# [Task item]
Would you please copy every line of the material that follows, exactly as it reads?

# [Data below]
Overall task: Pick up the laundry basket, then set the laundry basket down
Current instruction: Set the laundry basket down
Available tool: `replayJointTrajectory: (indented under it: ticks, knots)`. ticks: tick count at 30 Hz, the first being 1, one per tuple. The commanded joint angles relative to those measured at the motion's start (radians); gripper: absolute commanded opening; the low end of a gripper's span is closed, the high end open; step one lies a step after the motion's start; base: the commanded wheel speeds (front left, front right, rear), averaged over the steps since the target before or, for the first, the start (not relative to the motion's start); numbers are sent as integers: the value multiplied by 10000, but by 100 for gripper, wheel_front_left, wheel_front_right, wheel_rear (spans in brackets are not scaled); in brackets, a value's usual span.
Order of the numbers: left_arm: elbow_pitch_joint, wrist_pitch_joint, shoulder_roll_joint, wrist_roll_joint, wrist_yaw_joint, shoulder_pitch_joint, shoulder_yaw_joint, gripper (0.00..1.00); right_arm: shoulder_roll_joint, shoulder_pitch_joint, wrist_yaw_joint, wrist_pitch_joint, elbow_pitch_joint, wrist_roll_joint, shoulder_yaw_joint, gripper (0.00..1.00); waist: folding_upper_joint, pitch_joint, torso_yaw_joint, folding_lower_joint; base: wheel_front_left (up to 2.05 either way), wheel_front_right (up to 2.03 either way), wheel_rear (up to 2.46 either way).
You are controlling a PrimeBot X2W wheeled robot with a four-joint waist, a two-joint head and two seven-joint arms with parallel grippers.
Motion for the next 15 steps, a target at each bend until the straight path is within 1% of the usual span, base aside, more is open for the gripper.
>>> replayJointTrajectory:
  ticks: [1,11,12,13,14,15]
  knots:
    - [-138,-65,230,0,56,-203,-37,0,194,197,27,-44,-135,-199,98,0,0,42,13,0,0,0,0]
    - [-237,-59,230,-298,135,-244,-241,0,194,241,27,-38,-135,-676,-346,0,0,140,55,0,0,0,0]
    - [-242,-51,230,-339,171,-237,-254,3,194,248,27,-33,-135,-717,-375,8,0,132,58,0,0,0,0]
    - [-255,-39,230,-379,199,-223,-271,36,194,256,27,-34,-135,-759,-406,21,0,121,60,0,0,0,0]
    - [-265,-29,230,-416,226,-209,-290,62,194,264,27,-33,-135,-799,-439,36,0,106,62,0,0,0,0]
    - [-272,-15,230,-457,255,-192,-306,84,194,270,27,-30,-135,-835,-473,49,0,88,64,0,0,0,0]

# [Written solution]
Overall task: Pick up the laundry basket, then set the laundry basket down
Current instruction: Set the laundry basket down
Available tool: `replayJointTrajectory: (indented under it: ticks, knots)`. ticks: tick count at 30 Hz, the first being 1, one per tuple. The commanded joint angles relative to those measured at the motion's start (radians); gripper: absolute commanded opening; the low end of a gripper's span is closed, the high end open; step one lies a step after the motion's start; base: the commanded wheel speeds (front left, front right, rear), averaged over the steps since the target before or, for the first, the start (not relative to the motion's start); numbers are sent as integers: the value multiplied by 10000, but by 100 for gripper, wheel_front_left, wheel_front_right, wheel_rear (spans in brackets are not scaled); in brackets, a value's usual span.
Order of the numbers: left_arm: elbow_pitch_joint, wrist_pitch_joint, shoulder_roll_joint, wrist_roll_joint, wrist_yaw_joint, shoulder_pitch_joint, shoulder_yaw_joint, gripper (0.00..1.00); right_arm: shoulder_roll_joint, shoulder_pitch_joint, wrist_yaw_joint, wrist_pitch_joint, elbow_pitch_joint, wrist_roll_joint, shoulder_yaw_joint, gripper (0.00..1.00); waist: folding_upper_joint, pitch_joint, torso_yaw_joint, folding_lower_joint; base: wheel_front_left (up to 2.05 either way), wheel_front_right (up to 2.03 either way), wheel_rear (up to 2.46 either way).
You are controlling a PrimeBot X2W wheeled robot with a four-joint waist, a two-joint head and two seven-joint arms with parallel grippers.
Motion for the next 15 steps, a target at each bend until the straight path is within 1% of the usual span, base aside, more is open for the gripper.
>>> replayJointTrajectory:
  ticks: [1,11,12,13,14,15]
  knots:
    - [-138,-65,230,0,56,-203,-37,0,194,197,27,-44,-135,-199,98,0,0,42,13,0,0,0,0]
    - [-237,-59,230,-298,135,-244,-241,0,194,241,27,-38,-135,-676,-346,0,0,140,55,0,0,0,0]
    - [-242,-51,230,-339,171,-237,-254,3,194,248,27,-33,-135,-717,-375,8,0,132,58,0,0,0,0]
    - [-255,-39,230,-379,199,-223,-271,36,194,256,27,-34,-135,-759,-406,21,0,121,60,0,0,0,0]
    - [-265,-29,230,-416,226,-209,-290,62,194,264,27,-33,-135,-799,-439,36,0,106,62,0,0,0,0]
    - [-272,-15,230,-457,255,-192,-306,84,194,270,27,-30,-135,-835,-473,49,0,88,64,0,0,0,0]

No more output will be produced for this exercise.